The safety and effectiveness of Fulphila have not been established in clinical trials for pediatric patients weighing less than 10 kg.

4. Can Fulphila be administered on the same day as chemotherapy?

No. To ensure efficacy and safety, do not administer Fulphila in the period between 14 days before and 24 hours after the administration of cytotoxic chemotherapy.

5. How is the dose for a 33 lb child calculated?

The calculator first converts the weight to kilograms (33 lb ≈ 15 kg). Since 15 kg falls into the '10 to < 20 kg' tier, the recommended dose is 1.5 mg.

6. What does the "-jmdb" suffix in pegfilgrastim-jmdb signify?
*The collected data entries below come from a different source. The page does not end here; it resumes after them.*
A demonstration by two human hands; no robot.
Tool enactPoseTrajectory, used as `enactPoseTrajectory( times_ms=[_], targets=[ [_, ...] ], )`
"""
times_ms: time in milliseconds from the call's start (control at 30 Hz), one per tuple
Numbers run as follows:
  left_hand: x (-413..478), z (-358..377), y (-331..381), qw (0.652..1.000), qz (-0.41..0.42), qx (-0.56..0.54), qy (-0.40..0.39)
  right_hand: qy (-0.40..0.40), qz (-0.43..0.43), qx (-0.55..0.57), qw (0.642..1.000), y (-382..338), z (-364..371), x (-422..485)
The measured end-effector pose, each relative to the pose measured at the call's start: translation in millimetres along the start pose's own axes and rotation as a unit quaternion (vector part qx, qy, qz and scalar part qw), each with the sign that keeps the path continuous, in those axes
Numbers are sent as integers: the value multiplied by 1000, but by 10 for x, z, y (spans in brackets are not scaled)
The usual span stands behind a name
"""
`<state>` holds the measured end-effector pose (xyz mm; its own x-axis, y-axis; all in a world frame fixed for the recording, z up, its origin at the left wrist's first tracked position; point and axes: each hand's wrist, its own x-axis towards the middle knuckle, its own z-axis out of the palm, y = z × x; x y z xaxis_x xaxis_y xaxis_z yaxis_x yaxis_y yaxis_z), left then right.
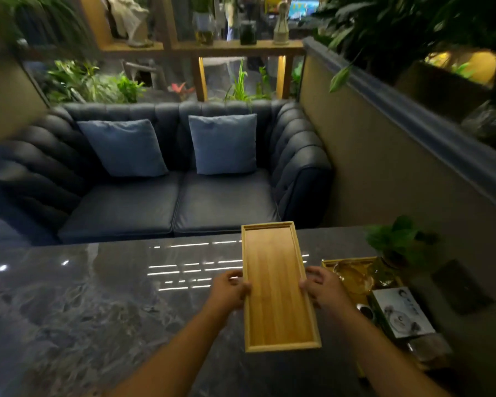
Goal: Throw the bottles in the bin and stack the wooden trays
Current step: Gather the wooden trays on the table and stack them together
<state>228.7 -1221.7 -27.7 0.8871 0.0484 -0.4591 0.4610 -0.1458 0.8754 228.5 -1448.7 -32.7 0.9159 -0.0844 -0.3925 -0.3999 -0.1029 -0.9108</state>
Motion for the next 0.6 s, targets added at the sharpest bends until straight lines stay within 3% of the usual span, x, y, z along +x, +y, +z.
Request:
enactPoseTrajectory(
  times_ms=[300,600],
  targets=[
    [-475,-518,317,993,29,-105,-52,-38,-28,36,998,-498,141,-532],
    [-749,-1141,365,990,65,-119,-35,-80,-47,52,994,-740,631,-781]
  ],
)
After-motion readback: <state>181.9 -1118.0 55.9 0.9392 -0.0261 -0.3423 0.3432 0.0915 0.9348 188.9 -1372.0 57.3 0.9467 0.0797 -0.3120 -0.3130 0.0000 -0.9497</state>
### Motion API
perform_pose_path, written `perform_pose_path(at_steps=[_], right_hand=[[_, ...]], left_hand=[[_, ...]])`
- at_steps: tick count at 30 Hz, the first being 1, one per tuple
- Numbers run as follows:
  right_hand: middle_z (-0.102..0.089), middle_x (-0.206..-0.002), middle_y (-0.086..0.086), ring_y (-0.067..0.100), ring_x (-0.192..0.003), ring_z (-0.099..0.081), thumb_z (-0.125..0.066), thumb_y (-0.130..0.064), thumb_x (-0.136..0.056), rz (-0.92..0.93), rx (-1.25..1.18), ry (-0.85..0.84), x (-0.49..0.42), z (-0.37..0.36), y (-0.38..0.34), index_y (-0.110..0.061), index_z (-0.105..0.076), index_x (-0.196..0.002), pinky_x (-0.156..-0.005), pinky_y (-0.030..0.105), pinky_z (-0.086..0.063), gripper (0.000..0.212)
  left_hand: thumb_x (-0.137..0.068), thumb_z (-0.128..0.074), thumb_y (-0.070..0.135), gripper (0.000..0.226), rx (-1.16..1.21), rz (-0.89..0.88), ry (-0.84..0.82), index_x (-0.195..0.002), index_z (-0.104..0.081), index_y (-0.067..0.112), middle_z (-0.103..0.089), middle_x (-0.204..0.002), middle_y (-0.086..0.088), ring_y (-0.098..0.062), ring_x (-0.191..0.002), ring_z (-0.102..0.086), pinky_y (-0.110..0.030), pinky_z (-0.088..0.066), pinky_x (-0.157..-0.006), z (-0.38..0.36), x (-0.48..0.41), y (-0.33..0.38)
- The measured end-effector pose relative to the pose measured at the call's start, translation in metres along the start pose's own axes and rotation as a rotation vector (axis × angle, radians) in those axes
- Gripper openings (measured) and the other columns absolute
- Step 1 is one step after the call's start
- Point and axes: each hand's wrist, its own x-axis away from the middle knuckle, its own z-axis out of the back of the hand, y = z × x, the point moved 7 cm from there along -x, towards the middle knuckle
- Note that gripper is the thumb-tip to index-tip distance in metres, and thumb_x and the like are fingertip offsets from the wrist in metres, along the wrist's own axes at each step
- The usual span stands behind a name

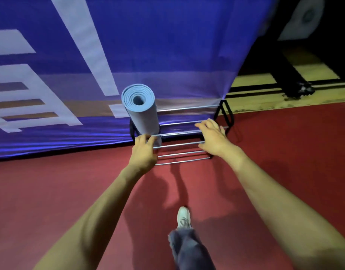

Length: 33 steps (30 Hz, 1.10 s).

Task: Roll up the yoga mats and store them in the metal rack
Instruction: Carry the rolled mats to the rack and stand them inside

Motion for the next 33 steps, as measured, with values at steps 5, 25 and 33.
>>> perform_pose_path(at_steps=[5, 25, 33], right_hand=[[-0.030, -0.145, 0.005, 0.023, -0.141, -0.012, -0.069, -0.020, -0.079, -0.124, -0.087, 0.123, 0.144, -0.018, 0.014, -0.020, -0.032, -0.143, -0.113, 0.051, -0.017, 0.074], [0.024, -0.156, -0.002, 0.027, -0.142, 0.024, -0.070, -0.043, -0.079, -0.460, 0.043, -0.230, 0.679, -0.179, 0.120, -0.037, 0.004, -0.149, -0.108, 0.063, 0.006, 0.102], [0.015, -0.158, 0.002, 0.026, -0.143, 0.019, -0.068, -0.039, -0.082, -0.546, -0.091, -0.192, 0.829, -0.252, 0.126, -0.032, 0.004, -0.150, -0.111, 0.061, 0.003, 0.099]], left_hand=[[-0.073, -0.065, 0.001, 0.061, 0.019, -0.152, -0.096, -0.133, -0.050, 0.005, -0.041, -0.134, -0.016, -0.035, -0.127, -0.032, -0.038, -0.029, -0.108, -0.028, 0.100, 0.053], [-0.085, -0.061, 0.034, 0.063, -0.389, -0.325, -0.522, -0.144, -0.038, 0.027, 0.006, -0.161, 0.001, -0.028, -0.144, 0.023, -0.066, 0.014, -0.106, -0.192, 0.577, 0.228], [-0.090, -0.059, 0.034, 0.070, -0.412, -0.272, -0.621, -0.149, -0.024, 0.022, 0.003, -0.160, -0.010, -0.031, -0.144, 0.019, -0.064, 0.008, -0.110, -0.247, 0.716, 0.222]])
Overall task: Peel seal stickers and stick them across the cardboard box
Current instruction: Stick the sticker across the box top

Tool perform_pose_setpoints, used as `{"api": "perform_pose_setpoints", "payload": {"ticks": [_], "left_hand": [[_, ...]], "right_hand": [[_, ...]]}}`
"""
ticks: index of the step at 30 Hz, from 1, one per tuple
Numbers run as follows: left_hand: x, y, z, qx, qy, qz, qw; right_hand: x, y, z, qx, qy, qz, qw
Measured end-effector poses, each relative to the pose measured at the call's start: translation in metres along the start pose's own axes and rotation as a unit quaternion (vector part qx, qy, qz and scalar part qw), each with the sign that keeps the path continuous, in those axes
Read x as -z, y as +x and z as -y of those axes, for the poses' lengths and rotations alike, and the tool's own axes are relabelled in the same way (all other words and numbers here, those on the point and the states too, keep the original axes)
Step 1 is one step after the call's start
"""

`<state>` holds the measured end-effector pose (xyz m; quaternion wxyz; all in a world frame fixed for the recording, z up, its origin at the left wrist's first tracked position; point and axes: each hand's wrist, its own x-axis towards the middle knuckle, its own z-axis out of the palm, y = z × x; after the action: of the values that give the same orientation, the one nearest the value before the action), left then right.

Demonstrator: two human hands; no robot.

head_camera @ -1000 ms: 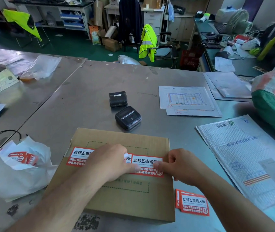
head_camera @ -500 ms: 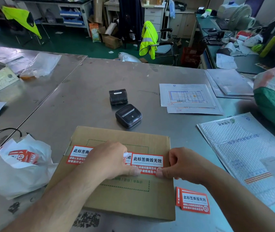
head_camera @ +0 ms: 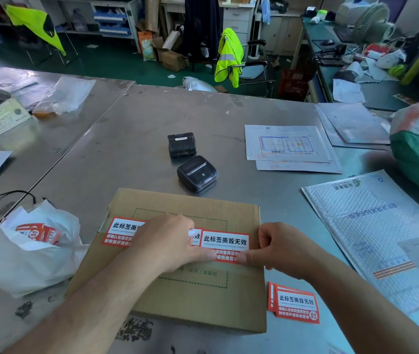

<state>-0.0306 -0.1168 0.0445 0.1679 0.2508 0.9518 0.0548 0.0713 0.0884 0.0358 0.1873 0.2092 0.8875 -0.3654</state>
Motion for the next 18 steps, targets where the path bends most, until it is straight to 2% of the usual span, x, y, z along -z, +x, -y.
{"api": "perform_pose_setpoints", "payload": {"ticks": [3,6,11,15,18], "left_hand": [[0.002,-0.001,0.004,-0.018,0.002,0.021,1.000],[0.002,-0.002,0.002,-0.018,0.005,0.011,1.000],[-0.008,-0.006,-0.006,0.005,-0.015,-0.082,0.996],[-0.012,-0.006,-0.005,0.010,-0.057,-0.146,0.988],[-0.015,-0.006,-0.008,-0.008,-0.095,-0.188,0.977]], "right_hand": [[-0.001,-0.001,-0.001,0.007,-0.016,0.003,1.000],[-0.009,-0.001,-0.004,0.008,0.000,-0.039,0.999],[-0.021,-0.004,-0.004,0.001,0.027,-0.114,0.993],[-0.017,-0.008,-0.013,0.013,0.080,-0.108,0.991],[-0.012,-0.011,-0.024,0.003,0.122,-0.135,0.983]]}}
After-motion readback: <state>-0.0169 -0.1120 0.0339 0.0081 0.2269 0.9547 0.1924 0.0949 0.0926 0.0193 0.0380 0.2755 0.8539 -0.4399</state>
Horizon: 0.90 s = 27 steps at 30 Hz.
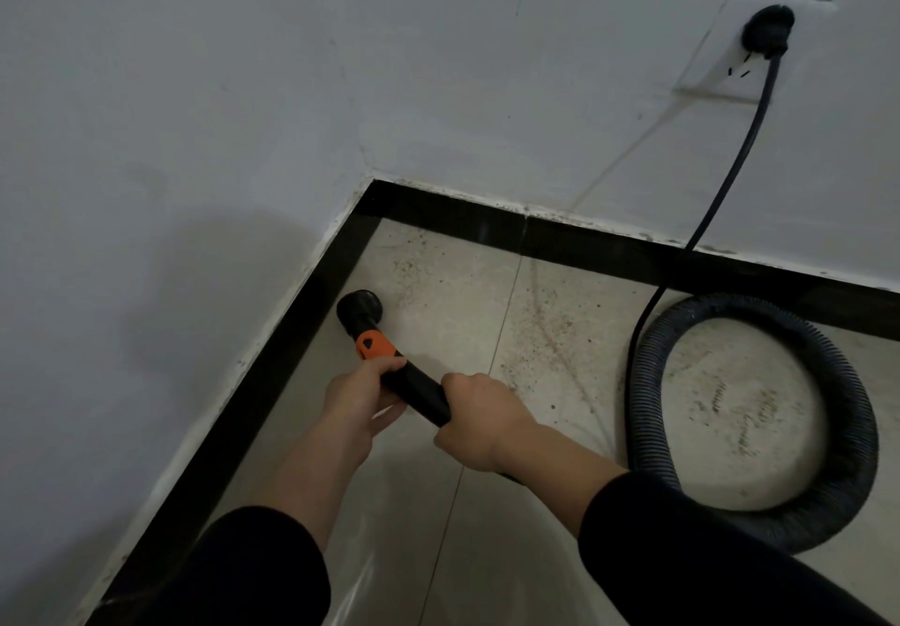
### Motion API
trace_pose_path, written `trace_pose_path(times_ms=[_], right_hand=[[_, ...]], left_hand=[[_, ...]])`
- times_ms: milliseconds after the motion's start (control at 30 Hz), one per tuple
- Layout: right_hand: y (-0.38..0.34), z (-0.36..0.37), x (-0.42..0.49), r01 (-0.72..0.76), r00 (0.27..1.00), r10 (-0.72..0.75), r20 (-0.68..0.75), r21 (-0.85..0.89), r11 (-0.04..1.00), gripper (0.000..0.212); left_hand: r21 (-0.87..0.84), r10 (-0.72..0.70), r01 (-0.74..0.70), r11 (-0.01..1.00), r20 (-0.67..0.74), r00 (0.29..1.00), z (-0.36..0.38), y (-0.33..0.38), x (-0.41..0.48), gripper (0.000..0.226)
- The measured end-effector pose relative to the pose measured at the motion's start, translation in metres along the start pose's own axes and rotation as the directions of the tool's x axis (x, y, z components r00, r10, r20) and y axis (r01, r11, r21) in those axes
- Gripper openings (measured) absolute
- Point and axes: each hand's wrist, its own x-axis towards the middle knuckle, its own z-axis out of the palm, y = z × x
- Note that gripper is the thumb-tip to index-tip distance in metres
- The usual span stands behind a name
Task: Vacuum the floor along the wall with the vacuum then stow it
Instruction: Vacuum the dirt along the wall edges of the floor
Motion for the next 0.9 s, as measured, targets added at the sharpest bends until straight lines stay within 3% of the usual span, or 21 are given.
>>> trace_pose_path(times_ms=[367,900], right_hand=[[0.019,-0.004,-0.006,-0.061,0.997,0.062,-0.038,0.018,0.998,0.019],[0.049,0.000,-0.014,-0.124,0.986,0.130,-0.108,0.058,0.991,0.016]], left_hand=[[-0.016,0.029,-0.027,1.000,0.089,0.996,0.025,-0.006,-0.006,0.026],[0.000,0.021,-0.021,1.000,0.116,0.993,0.052,-0.014,-0.013,0.012]])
The four-letter suffix is assigned by the FDA to distinguish non-interchangeable biological products, including biosimilars like Fulphila, from their reference products and other biosimilars.

7. How should doses less than 6 mg be prepared for pediatric patients?

The required volume must be aseptically withdrawn from the 6 mg/0.6 mL single-dose prefilled syringe into a sterile, graduated syringe for administration.

8. Does this calculator apply to other pegfilgrastim products like Neulasta® or Udenyca®?

This calculator is specifically designed for Fulphila (pegfilgrastim-jmdb). While dosing is similar across pegfilgrastim products, you should always refer to the specific prescribing information for the product being administered.

References

• Fulphila (pegfilgrastim-jmdb) Full Prescribing Information. U.S. Food and Drug Administration.
• Fulphila® Official Healthcare Professional Website. Viatris Inc.
• Biosimilar and Interchangeable Products. U.S. Food and Drug Administration.